Djokovic había tenido una bola de break en el primer juego del quinto set para confirmar la tendencia del cuarto. Cosió el punto de forma perfecta para matarlo cuando debía, peloteo de intensidad en el que llevó la iniciativa, y enfrente se encontró un muro de piernas que lo devolvía todo entre los “oooooooh” del público hasta hacer un medio globo que Djokovic, con el brazo encogido, decidió no matar; prefirió hacer una derecha blanda que se quedó en la red. Después del castigo físico y mental que supone pegarle a la bola sin descanso, tener ganado el punto y perderlo con un error no forzado, ¿qué tenía que hacer Alcaraz? Una dejada. Una dejada que exigiese fe en llegar a la otra esquina y piernas para conseguirlo: Djokovic ni lo intentó. Y el punto siguiente de break, desde esa frontera, exigía hundir el clavo con el palo de un hacha en el ataúd del serbio: derecha ganadora paralela acompañada de un rugido. Puro veneno que arruinó la cabeza del número dos del mundo.
Alcaraz tiró varias veces a Djokovic, literalmente. Echó al suelo al hombre de goma que decidió en la hierba de Wimbledon llegar a las bolas terribles de Alcaraz deslizándose, casi bailando. Llegó a devolver algunas casi haciendo un espagat. Cómo no iba a ser un partidazo. Cómo no iban a llegar al quinto set semejantes fuerzas de la naturaleza dirimiendo un título tan impresionante como este, en un escenario bárbaro, con Brad Pitt en la grada mandando a tomar viento la dieta de sex-symbol comiendo patatas fritas en plan “a la mierda todo, qué están viendo estos ojazos”.
En el límite, en una frontera imposible, peleando, gesticulando y gritando como un animal salvaje que ve cómo el más joven de la manada, cerebral y frío, asalta su jerarquía y amenaza su territorio, Djokovic llegó al momento decisivo con un servicio abajo, el servicio que tenía Alcaraz para ganar su primer Wimbledon.
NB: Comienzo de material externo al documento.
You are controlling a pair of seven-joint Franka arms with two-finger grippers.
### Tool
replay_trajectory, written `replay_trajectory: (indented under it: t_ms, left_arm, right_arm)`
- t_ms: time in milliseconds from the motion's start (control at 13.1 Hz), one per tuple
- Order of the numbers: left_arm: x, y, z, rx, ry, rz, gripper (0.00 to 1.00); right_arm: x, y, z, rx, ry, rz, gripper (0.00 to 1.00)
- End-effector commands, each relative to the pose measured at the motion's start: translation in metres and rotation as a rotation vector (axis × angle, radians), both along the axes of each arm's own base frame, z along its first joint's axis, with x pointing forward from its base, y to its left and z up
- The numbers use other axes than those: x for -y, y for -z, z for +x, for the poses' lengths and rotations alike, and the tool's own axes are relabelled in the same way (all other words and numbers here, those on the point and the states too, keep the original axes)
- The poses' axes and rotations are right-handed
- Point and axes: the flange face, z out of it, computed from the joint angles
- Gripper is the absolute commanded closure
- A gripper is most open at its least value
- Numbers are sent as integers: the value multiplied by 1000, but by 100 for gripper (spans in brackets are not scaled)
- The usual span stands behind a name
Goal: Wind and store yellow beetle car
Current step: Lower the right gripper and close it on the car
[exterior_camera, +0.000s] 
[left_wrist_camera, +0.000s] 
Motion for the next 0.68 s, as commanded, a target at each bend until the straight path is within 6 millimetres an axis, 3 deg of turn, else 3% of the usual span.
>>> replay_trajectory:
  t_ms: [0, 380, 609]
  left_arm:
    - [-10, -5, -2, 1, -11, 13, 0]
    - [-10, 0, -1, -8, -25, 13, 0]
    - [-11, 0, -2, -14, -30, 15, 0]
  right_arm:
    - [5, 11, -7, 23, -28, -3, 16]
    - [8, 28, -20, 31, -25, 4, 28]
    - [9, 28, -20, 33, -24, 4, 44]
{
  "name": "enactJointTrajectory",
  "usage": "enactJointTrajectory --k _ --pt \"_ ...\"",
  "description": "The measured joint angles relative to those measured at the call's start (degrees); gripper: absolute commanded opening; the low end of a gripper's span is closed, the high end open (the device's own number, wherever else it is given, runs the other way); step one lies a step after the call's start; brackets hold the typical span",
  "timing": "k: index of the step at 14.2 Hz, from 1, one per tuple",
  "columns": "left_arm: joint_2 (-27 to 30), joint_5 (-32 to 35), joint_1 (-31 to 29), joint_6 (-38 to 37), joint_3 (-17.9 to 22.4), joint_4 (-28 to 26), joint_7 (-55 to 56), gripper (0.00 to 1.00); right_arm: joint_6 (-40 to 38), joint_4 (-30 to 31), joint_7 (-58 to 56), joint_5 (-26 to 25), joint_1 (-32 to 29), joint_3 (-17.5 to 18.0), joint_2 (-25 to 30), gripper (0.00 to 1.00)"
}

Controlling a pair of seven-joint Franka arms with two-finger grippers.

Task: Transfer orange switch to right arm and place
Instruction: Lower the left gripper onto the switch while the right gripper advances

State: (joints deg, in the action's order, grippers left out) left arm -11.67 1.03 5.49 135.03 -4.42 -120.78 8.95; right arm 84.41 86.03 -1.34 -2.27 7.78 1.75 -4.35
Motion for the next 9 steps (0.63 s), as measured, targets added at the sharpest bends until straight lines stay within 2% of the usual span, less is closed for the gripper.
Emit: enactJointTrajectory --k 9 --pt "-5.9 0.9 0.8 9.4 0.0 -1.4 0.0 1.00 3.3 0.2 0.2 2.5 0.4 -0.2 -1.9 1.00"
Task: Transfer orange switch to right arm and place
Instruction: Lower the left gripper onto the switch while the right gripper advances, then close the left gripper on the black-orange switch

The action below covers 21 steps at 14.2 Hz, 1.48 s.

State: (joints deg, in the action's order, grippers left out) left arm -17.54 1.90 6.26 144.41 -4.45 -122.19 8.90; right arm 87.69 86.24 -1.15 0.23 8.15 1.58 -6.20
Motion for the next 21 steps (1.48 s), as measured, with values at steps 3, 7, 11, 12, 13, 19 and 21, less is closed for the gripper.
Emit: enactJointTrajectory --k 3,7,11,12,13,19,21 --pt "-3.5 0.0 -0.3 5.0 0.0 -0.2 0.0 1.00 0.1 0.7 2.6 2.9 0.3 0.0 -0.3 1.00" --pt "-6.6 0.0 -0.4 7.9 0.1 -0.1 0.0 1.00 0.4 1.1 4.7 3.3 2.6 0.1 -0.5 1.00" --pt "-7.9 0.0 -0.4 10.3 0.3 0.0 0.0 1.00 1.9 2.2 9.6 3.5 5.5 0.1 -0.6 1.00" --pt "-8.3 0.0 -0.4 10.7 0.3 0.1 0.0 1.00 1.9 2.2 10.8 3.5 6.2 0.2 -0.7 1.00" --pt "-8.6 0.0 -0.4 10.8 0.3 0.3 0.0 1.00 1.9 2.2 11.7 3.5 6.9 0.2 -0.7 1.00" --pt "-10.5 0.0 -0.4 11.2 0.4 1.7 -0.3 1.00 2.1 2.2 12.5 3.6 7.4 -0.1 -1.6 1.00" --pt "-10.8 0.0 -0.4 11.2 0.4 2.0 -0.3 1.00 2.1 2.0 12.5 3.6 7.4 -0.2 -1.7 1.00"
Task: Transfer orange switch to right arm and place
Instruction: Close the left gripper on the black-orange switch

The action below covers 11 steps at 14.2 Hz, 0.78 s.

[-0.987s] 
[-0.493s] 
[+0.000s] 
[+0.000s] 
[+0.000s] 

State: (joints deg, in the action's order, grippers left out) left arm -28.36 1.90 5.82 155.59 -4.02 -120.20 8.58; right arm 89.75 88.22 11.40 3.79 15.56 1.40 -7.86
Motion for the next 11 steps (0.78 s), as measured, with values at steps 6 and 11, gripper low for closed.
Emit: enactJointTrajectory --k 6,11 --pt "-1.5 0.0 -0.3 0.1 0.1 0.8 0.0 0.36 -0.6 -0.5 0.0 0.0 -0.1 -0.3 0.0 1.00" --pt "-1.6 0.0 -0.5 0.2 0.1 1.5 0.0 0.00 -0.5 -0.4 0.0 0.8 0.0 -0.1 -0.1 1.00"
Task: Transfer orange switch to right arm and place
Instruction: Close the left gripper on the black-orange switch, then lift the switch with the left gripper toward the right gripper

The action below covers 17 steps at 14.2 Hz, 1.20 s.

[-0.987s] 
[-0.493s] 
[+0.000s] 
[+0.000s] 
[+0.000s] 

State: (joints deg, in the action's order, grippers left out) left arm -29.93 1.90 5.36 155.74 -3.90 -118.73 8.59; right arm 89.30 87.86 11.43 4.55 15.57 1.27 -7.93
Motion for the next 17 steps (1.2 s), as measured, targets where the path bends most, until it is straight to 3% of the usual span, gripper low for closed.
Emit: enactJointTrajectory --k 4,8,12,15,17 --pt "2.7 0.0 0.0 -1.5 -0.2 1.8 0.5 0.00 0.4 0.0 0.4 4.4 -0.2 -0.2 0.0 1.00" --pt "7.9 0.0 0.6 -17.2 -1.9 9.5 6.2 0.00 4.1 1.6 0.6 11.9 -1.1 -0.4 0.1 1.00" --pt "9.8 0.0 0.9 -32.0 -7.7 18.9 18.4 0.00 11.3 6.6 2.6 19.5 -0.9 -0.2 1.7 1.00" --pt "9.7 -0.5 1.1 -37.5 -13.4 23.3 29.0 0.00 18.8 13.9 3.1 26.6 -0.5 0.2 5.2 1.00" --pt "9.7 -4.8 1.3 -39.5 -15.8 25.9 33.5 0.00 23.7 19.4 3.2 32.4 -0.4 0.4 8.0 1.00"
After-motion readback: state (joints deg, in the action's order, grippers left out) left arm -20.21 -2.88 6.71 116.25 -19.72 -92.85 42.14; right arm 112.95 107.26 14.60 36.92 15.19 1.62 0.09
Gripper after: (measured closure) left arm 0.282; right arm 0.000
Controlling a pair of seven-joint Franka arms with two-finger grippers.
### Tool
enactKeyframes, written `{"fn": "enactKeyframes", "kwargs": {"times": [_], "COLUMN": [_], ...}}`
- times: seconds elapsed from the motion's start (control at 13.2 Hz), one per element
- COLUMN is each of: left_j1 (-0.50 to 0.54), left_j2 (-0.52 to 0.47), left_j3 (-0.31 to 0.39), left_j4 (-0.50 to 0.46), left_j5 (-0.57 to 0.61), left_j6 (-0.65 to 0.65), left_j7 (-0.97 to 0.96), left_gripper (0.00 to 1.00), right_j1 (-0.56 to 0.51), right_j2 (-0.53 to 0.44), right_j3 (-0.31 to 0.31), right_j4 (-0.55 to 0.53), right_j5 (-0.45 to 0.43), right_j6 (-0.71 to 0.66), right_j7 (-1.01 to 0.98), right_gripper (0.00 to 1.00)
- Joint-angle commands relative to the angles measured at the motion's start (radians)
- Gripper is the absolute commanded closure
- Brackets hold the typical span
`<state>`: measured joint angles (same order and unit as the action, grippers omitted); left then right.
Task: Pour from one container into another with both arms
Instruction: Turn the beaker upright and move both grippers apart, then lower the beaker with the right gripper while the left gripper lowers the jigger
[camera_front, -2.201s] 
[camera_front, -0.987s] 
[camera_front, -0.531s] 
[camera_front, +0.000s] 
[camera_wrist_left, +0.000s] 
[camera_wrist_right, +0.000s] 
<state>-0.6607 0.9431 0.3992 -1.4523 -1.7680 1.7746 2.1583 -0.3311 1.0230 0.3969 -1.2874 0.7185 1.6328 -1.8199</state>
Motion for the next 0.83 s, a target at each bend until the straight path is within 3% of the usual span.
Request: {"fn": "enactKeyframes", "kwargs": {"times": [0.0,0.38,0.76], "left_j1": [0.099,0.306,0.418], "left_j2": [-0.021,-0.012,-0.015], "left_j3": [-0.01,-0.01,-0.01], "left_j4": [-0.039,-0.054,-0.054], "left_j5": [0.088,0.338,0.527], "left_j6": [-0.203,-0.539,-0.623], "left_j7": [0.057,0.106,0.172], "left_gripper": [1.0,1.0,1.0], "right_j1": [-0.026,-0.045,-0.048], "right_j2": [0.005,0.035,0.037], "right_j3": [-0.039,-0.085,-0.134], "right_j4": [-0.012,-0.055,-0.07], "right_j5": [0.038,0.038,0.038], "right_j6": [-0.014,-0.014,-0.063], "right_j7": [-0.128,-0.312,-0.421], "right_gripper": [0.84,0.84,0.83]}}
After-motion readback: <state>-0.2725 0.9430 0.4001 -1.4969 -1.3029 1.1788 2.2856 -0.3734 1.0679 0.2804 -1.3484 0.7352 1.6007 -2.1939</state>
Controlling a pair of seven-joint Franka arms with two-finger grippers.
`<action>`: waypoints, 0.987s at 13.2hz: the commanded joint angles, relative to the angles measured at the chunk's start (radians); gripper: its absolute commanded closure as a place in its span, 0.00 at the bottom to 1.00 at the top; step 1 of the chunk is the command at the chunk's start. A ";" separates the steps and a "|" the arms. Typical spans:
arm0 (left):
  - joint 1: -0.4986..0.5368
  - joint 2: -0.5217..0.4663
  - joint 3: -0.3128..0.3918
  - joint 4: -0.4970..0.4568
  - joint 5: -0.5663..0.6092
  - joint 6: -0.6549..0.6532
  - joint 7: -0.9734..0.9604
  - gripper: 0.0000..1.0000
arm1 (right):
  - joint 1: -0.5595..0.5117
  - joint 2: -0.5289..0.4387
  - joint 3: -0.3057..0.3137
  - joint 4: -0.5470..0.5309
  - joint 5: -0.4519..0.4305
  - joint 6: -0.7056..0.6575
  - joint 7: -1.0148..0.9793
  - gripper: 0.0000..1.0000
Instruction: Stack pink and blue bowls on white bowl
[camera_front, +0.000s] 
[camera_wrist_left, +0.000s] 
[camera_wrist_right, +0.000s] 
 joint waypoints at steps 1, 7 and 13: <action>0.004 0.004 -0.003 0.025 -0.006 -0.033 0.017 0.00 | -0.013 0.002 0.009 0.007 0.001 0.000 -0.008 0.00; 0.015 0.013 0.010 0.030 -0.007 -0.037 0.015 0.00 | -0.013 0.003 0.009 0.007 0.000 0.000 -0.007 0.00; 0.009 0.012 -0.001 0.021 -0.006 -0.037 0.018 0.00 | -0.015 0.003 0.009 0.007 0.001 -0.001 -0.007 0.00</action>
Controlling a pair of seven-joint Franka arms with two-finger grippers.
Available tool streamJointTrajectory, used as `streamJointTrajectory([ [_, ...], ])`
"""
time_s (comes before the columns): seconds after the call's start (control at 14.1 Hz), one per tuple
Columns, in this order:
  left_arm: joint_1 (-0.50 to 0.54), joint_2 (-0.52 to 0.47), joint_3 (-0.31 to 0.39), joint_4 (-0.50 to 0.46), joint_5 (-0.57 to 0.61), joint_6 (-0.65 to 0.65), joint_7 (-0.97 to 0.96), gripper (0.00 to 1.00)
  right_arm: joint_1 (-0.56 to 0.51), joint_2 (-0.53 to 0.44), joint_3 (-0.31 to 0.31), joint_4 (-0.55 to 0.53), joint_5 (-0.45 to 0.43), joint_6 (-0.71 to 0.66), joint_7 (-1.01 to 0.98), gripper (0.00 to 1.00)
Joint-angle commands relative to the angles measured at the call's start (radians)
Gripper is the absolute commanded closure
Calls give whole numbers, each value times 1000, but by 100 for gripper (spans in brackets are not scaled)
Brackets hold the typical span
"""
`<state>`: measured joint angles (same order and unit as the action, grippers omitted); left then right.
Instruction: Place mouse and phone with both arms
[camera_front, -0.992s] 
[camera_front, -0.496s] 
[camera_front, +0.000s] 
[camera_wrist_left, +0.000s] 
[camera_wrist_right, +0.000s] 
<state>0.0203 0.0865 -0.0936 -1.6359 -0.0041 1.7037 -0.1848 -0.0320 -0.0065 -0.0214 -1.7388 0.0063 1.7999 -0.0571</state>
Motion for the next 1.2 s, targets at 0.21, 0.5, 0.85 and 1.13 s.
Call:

Stefan Zweig cuenta cómo Fouché clausuró la Revolución francesa con una vuelta de llave en el club de los jacobinos, un gesto sencillo y limpio; Alcaraz, con un globo primero y una volea después en el último juego. Así se cierran y se abren épocas. Pura diversión, pura fiesta, nada de potencia hasta el punto final, una derecha cruzada que se le clavó a Djokovic en la raqueta. Acabó Alcaraz en ese juego pasándolo bien y jugando con su rival, a la manera de un niño que pone el pie en el estribo de la historia, y se sube a ella.